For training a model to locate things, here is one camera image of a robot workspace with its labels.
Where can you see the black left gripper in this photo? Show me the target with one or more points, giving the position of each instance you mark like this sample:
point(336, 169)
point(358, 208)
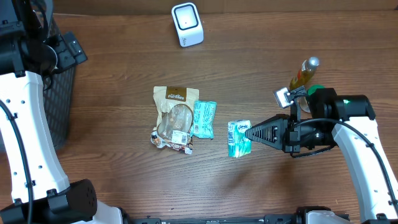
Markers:
point(69, 59)

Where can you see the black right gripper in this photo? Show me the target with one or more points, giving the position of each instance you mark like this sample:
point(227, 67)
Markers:
point(290, 135)

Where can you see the teal tissue pack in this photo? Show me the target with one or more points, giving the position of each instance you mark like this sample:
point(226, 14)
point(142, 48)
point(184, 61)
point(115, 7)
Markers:
point(238, 144)

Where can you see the green lid white jar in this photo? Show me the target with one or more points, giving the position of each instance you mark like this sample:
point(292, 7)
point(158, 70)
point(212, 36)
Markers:
point(312, 90)

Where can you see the teal white snack packet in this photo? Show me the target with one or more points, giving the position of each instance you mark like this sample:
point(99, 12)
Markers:
point(203, 118)

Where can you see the silver round ball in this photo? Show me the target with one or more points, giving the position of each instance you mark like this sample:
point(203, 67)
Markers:
point(305, 73)

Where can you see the brown snack packet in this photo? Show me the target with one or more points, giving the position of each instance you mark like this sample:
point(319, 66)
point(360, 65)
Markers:
point(175, 117)

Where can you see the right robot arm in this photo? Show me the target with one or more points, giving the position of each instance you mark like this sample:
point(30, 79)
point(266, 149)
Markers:
point(322, 120)

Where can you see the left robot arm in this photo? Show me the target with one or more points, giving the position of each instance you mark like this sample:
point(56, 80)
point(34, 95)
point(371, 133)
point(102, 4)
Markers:
point(41, 190)

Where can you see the white barcode scanner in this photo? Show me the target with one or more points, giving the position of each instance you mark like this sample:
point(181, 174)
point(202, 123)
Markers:
point(188, 24)

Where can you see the grey plastic mesh basket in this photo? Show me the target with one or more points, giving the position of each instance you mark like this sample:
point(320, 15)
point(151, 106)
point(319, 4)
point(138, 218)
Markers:
point(57, 106)

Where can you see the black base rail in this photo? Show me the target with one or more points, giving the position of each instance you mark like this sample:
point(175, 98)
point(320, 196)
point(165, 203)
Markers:
point(297, 217)

WORK INSTRUCTION —
From the entries above, copy each line that holds "black".

OUTPUT —
Where can you see the black left gripper in this photo? Show me the target with one or more points, giving the position of each instance you mark like this sample:
Where can you see the black right gripper in this photo? Show me the target with one or more points, giving the position of each instance you mark like this sample:
Where can you see the black base rail in this photo? Show me the target with one or more points, giving the position of each instance you mark like this sample:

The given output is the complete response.